[Recorded data]
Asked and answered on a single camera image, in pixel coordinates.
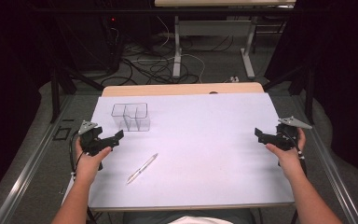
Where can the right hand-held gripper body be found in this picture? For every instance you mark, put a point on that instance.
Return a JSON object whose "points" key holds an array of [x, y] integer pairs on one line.
{"points": [[284, 138]]}

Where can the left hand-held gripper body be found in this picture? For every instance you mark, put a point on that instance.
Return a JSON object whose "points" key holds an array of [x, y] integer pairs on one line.
{"points": [[93, 140]]}

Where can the person's right hand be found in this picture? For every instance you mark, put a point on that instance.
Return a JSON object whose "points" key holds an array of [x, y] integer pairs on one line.
{"points": [[287, 160]]}

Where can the person's left hand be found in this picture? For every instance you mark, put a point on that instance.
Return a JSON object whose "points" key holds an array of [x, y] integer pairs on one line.
{"points": [[90, 161]]}

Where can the clear plastic divided organizer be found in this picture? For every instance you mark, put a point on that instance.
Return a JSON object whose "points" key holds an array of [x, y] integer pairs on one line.
{"points": [[131, 117]]}

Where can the clear ballpoint pen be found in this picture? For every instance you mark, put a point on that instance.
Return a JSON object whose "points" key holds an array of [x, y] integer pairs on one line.
{"points": [[142, 168]]}

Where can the black metal stand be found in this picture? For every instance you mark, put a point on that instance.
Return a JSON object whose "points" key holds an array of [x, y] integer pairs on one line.
{"points": [[304, 87], [59, 90]]}

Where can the white power strip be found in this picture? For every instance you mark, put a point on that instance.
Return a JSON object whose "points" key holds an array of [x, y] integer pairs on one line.
{"points": [[234, 79]]}

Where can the white table mat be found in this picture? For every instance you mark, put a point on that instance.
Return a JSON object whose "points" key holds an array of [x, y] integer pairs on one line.
{"points": [[192, 149]]}

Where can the wooden table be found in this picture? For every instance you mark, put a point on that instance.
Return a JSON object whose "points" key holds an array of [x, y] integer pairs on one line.
{"points": [[180, 89]]}

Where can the person's grey trousers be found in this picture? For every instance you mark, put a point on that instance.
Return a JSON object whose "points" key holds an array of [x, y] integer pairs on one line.
{"points": [[143, 217]]}

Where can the black computer tower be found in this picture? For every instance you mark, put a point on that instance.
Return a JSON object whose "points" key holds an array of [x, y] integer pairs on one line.
{"points": [[113, 43]]}

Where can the person's white shirt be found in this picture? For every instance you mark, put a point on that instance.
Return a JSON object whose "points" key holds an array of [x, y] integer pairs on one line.
{"points": [[200, 220]]}

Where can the white-legged background desk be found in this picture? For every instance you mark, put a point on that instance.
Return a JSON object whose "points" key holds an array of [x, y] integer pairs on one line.
{"points": [[217, 3]]}

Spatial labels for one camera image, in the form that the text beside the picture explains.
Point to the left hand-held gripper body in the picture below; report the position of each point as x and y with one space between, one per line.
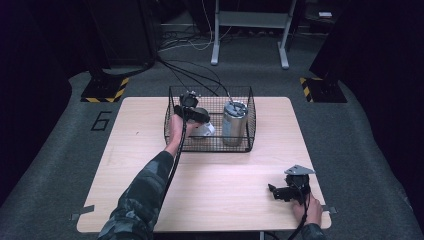
188 101

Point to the steel tumbler with lid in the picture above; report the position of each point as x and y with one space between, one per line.
234 125

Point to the black hazard-striped stand base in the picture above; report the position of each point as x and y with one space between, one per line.
105 90
321 90

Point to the white metal stand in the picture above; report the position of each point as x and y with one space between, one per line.
253 20

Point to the metal straw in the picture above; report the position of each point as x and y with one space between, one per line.
232 101

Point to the person's left hand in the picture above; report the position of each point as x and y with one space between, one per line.
178 130

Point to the person's right hand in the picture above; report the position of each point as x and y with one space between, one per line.
308 213

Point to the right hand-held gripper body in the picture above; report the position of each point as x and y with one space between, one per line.
298 181

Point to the grey tape strip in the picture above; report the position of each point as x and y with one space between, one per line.
82 211

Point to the small white box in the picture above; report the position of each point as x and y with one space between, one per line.
325 14

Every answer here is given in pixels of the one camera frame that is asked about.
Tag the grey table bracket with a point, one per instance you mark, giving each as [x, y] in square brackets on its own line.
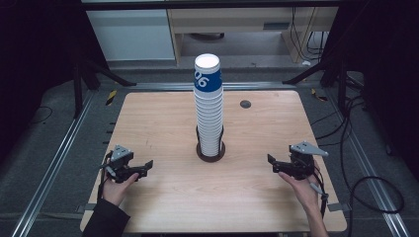
[88, 207]
[339, 207]

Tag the dark round table grommet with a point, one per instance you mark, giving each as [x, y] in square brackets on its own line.
[245, 104]

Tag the white cabinet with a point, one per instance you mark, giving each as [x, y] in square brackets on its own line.
[131, 34]

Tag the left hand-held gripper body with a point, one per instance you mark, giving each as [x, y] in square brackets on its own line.
[120, 164]

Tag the stack of white paper cups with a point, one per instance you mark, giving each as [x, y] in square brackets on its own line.
[208, 108]

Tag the person's right hand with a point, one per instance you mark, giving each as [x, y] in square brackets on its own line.
[306, 192]

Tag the yellow and black floor tape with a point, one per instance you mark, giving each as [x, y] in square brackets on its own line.
[318, 95]
[111, 97]

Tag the black stand legs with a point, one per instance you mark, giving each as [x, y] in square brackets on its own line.
[77, 89]
[341, 82]

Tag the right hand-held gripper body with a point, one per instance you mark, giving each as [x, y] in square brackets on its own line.
[303, 161]

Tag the person's left hand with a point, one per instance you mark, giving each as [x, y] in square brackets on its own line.
[115, 192]

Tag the metal floor rail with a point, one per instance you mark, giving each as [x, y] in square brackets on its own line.
[164, 86]
[369, 171]
[49, 174]

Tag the black cup holder stand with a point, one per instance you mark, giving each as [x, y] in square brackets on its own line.
[210, 158]

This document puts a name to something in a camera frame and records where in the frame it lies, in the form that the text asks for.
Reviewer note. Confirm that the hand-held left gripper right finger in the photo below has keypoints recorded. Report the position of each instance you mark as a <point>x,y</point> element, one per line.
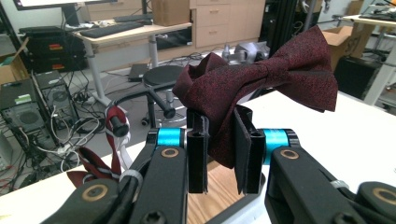
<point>250,161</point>

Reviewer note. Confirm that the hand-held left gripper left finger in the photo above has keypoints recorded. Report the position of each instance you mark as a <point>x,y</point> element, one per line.
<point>197,155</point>

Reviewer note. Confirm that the black stand with wooden base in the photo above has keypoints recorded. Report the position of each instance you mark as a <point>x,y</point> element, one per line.
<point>218,194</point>

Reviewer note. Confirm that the dark red bow tie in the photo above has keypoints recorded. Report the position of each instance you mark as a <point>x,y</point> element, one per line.
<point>249,84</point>

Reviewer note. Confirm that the red striped necktie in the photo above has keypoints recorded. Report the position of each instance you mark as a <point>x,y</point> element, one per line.
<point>93,163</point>

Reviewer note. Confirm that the round black stool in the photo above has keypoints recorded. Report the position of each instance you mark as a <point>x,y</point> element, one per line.
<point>163,74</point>

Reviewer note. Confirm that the grey robot part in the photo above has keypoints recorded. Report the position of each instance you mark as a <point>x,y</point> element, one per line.
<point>249,51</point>

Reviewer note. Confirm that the black case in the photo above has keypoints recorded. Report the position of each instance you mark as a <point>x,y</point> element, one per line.
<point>356,76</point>

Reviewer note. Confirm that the wooden drawer cabinet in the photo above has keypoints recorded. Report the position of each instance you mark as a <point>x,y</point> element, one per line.
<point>227,21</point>

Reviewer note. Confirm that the light wooden desk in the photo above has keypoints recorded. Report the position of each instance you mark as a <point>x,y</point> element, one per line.
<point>130,34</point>

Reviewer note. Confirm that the closed cardboard box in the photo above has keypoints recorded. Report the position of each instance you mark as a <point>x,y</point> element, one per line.
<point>170,12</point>

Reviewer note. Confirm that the large cardboard box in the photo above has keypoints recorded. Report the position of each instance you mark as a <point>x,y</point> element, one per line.
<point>339,43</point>

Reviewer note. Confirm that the short black keyboard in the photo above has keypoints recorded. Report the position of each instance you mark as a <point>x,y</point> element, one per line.
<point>134,18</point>

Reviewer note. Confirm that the long black keyboard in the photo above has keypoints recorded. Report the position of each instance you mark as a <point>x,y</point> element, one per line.
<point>109,30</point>

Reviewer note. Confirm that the black computer tower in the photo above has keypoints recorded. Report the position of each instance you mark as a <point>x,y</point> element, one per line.
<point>56,93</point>

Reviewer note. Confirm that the black equipment with red labels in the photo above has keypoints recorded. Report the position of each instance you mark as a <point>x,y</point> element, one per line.
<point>53,49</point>

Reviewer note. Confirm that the computer tower with green label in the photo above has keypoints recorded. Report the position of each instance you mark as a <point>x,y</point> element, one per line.
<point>21,105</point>

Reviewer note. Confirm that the black monitor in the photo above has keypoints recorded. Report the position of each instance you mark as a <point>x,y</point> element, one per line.
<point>62,4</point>

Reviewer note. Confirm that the open cardboard box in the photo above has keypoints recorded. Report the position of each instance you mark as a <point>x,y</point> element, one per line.
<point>11,70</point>

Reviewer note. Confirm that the black aluminium frame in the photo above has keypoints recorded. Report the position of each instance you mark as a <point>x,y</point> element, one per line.
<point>285,25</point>

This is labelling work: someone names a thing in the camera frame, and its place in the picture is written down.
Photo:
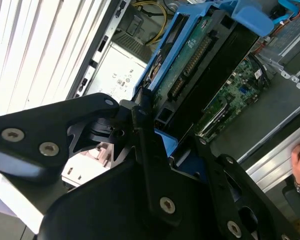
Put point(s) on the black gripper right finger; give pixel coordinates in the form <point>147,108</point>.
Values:
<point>218,180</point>

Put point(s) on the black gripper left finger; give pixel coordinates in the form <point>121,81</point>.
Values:
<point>35,130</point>

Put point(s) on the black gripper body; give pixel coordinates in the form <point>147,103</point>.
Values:
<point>102,205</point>

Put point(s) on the hard disk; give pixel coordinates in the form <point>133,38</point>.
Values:
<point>215,75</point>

* Task details: Above are the records; set down exactly the lines from the line containing "Reviewer note. Confirm that the open" through their last line, leaving every picture out.

* Answer box:
Reviewer note. Confirm that the open cardboard box in the photo above has keypoints recorded. Report the position of each instance you mark as a <point>x,y</point> element, one per line.
<point>11,70</point>

Reviewer note. Confirm that the black aluminium frame in the photo above has keypoints recorded. Report the position of each instance you mark as a <point>x,y</point> element, one per line.
<point>285,25</point>

This is labelling work: someone names a thing in the camera frame, and its place in the picture is written down.
Photo:
Put point(s) on the black gripper right finger; give pixel coordinates in the form <point>147,108</point>.
Values:
<point>218,180</point>

Put point(s) on the black gripper left finger; give pixel coordinates in the form <point>121,81</point>.
Values:
<point>35,130</point>

Put point(s) on the black gripper body; give pixel coordinates in the form <point>147,103</point>.
Values:
<point>102,205</point>

Put point(s) on the hard disk; give pixel coordinates in the form <point>133,38</point>.
Values:
<point>215,75</point>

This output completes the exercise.